::: Information given :::

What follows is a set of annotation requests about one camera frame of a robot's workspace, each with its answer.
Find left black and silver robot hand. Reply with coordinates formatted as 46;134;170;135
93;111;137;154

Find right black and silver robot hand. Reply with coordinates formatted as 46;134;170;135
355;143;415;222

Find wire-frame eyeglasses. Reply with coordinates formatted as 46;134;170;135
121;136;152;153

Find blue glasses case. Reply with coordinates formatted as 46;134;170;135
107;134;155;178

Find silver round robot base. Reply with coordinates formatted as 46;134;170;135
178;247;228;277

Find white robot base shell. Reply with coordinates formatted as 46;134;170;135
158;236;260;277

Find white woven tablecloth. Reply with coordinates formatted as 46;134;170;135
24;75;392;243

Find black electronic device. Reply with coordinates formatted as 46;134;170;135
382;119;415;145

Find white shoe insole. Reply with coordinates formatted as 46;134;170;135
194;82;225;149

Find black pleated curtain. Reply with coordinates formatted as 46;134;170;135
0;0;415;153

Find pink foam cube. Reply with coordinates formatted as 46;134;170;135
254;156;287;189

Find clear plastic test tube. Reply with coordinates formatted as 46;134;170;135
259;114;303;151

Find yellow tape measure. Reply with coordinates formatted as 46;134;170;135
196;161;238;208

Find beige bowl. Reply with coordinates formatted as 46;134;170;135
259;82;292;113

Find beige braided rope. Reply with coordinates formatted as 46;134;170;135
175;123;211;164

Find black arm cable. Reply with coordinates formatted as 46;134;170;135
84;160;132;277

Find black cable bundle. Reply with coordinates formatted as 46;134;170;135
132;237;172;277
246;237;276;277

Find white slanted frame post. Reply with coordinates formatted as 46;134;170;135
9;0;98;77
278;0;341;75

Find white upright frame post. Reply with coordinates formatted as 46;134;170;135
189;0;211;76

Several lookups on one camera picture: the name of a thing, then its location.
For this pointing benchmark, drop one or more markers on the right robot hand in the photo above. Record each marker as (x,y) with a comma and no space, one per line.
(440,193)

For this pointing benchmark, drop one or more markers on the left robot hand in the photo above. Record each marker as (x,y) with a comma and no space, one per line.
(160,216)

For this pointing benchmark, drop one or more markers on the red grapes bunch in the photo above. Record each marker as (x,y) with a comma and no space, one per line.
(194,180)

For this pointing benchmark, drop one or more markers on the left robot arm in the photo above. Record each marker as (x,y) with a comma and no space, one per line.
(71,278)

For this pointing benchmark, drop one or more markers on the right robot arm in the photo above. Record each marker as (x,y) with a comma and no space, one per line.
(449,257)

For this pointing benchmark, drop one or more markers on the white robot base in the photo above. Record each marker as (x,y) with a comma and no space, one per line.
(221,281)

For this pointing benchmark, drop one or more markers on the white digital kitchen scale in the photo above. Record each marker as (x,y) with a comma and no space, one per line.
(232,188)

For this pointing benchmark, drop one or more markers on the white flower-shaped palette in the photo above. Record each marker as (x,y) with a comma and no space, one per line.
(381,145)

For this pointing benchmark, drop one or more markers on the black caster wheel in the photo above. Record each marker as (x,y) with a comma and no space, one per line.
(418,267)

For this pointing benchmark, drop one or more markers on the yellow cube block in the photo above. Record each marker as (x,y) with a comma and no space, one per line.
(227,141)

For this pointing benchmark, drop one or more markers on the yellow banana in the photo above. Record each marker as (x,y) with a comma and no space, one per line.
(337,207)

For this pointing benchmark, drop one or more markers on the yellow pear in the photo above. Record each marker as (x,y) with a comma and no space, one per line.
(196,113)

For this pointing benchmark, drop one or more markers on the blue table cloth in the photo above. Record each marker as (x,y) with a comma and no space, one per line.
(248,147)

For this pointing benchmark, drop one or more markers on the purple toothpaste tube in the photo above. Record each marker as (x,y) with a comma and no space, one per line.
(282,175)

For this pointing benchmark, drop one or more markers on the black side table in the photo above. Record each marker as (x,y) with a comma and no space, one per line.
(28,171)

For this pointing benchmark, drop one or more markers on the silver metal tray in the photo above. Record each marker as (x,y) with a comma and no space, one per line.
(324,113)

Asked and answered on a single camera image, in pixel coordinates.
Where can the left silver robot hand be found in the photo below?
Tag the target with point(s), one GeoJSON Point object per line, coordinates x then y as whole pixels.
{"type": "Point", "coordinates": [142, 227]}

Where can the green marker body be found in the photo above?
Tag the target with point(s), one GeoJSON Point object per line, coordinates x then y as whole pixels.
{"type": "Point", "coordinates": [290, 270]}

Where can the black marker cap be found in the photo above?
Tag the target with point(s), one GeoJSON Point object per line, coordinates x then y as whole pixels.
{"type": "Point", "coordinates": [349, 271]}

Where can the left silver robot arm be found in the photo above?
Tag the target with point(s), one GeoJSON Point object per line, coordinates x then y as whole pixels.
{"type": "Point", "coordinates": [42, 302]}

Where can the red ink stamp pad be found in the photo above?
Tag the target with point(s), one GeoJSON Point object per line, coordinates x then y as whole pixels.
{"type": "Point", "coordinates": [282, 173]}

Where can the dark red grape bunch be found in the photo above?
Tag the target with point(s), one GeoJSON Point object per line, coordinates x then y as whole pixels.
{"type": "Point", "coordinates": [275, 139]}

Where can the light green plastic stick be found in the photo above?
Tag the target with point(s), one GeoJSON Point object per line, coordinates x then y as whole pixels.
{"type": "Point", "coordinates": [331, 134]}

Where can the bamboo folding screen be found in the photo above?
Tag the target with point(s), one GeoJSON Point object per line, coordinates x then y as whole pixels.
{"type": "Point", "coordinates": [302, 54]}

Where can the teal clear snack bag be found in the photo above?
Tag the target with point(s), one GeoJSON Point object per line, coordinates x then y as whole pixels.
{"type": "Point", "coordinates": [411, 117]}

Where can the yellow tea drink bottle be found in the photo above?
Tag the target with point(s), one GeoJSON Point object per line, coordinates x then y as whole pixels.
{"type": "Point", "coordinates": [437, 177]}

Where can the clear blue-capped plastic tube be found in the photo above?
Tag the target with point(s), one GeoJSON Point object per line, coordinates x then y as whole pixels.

:::

• [Exercise brief]
Take the records shown above and output them again exactly.

• [Task output]
What follows is a set of annotation requests about one camera frame of a robot's workspace, each with its answer.
Find left black and silver robot hand. Reply with coordinates formatted as 46;134;170;135
93;111;137;154

Find right black and silver robot hand. Reply with coordinates formatted as 46;134;170;135
355;143;415;222

Find wire-frame eyeglasses. Reply with coordinates formatted as 46;134;170;135
121;136;152;153

Find blue glasses case. Reply with coordinates formatted as 46;134;170;135
107;134;155;178

Find silver round robot base. Reply with coordinates formatted as 46;134;170;135
178;247;228;277

Find white robot base shell. Reply with coordinates formatted as 46;134;170;135
158;236;260;277

Find white woven tablecloth. Reply with coordinates formatted as 46;134;170;135
24;75;392;243

Find black electronic device. Reply with coordinates formatted as 46;134;170;135
382;119;415;145

Find white shoe insole. Reply with coordinates formatted as 46;134;170;135
194;82;225;149

Find black pleated curtain. Reply with coordinates formatted as 46;134;170;135
0;0;415;153

Find pink foam cube. Reply with coordinates formatted as 46;134;170;135
254;156;287;189

Find clear plastic test tube. Reply with coordinates formatted as 46;134;170;135
259;114;303;151

Find yellow tape measure. Reply with coordinates formatted as 46;134;170;135
196;161;238;208

Find beige bowl. Reply with coordinates formatted as 46;134;170;135
259;82;292;113

Find beige braided rope. Reply with coordinates formatted as 46;134;170;135
175;123;211;164

Find black arm cable. Reply with coordinates formatted as 46;134;170;135
84;160;132;277

Find black cable bundle. Reply with coordinates formatted as 46;134;170;135
132;237;172;277
246;237;276;277

Find white slanted frame post. Reply with coordinates formatted as 46;134;170;135
9;0;98;77
278;0;341;75

Find white upright frame post. Reply with coordinates formatted as 46;134;170;135
189;0;211;76

Several lookups on one camera picture: the name of a thing, then its location.
For this pointing benchmark, drop one or more markers on the right robot hand in the photo above. Record each marker as (x,y) with a comma and no space, one per line.
(440,193)

For this pointing benchmark, drop one or more markers on the left robot hand in the photo above. Record each marker as (x,y) with a comma and no space, one per line.
(160,216)

For this pointing benchmark, drop one or more markers on the red grapes bunch in the photo above. Record each marker as (x,y) with a comma and no space, one per line.
(194,180)

For this pointing benchmark, drop one or more markers on the left robot arm in the photo above. Record each marker as (x,y) with a comma and no space, one per line.
(71,278)

For this pointing benchmark, drop one or more markers on the right robot arm in the photo above. Record each marker as (x,y) with a comma and no space, one per line.
(449,257)

For this pointing benchmark, drop one or more markers on the white robot base in the photo above. Record each marker as (x,y) with a comma and no space, one per line.
(221,281)

For this pointing benchmark, drop one or more markers on the white digital kitchen scale in the photo above. Record each marker as (x,y) with a comma and no space, one per line.
(232,188)

For this pointing benchmark, drop one or more markers on the white flower-shaped palette in the photo above. Record each marker as (x,y) with a comma and no space, one per line.
(381,145)

For this pointing benchmark, drop one or more markers on the black caster wheel in the photo above. Record each marker as (x,y) with a comma and no space, one per line.
(418,267)

For this pointing benchmark, drop one or more markers on the yellow cube block in the photo above. Record each marker as (x,y) with a comma and no space, one per line.
(227,141)

For this pointing benchmark, drop one or more markers on the yellow banana in the photo above. Record each marker as (x,y) with a comma and no space, one per line.
(337,207)

For this pointing benchmark, drop one or more markers on the yellow pear in the photo above. Record each marker as (x,y) with a comma and no space, one per line.
(196,113)

For this pointing benchmark, drop one or more markers on the blue table cloth in the photo above. Record each marker as (x,y) with a comma and no space, one per line.
(248,147)

For this pointing benchmark, drop one or more markers on the purple toothpaste tube in the photo above. Record each marker as (x,y) with a comma and no space, one per line.
(282,175)

For this pointing benchmark, drop one or more markers on the black side table in the photo above. Record each marker as (x,y) with a comma and no space, one per line.
(28,171)

For this pointing benchmark, drop one or more markers on the silver metal tray in the photo above. Record each marker as (x,y) with a comma and no space, one per line.
(324,113)

Asked and answered on a single camera image, in pixel coordinates.
Where can the left silver robot hand be found in the photo below?
Tag the target with point(s), one GeoJSON Point object per line, coordinates x then y as whole pixels.
{"type": "Point", "coordinates": [142, 227]}

Where can the green marker body be found in the photo above?
Tag the target with point(s), one GeoJSON Point object per line, coordinates x then y as whole pixels.
{"type": "Point", "coordinates": [290, 270]}

Where can the black marker cap be found in the photo above?
Tag the target with point(s), one GeoJSON Point object per line, coordinates x then y as whole pixels.
{"type": "Point", "coordinates": [349, 271]}

Where can the left silver robot arm be found in the photo above?
Tag the target with point(s), one GeoJSON Point object per line, coordinates x then y as whole pixels.
{"type": "Point", "coordinates": [42, 302]}

Where can the red ink stamp pad be found in the photo above?
Tag the target with point(s), one GeoJSON Point object per line, coordinates x then y as whole pixels.
{"type": "Point", "coordinates": [282, 173]}

Where can the dark red grape bunch be found in the photo above?
Tag the target with point(s), one GeoJSON Point object per line, coordinates x then y as whole pixels.
{"type": "Point", "coordinates": [275, 139]}

Where can the light green plastic stick be found in the photo above?
Tag the target with point(s), one GeoJSON Point object per line, coordinates x then y as whole pixels.
{"type": "Point", "coordinates": [331, 134]}

Where can the bamboo folding screen be found in the photo above?
Tag the target with point(s), one GeoJSON Point object per line, coordinates x then y as whole pixels.
{"type": "Point", "coordinates": [302, 54]}

Where can the teal clear snack bag be found in the photo above?
Tag the target with point(s), one GeoJSON Point object per line, coordinates x then y as whole pixels.
{"type": "Point", "coordinates": [411, 117]}

Where can the yellow tea drink bottle be found in the photo above?
Tag the target with point(s), one GeoJSON Point object per line, coordinates x then y as whole pixels.
{"type": "Point", "coordinates": [437, 177]}

Where can the clear blue-capped plastic tube be found in the photo above?
Tag the target with point(s), one GeoJSON Point object per line, coordinates x then y as whole pixels.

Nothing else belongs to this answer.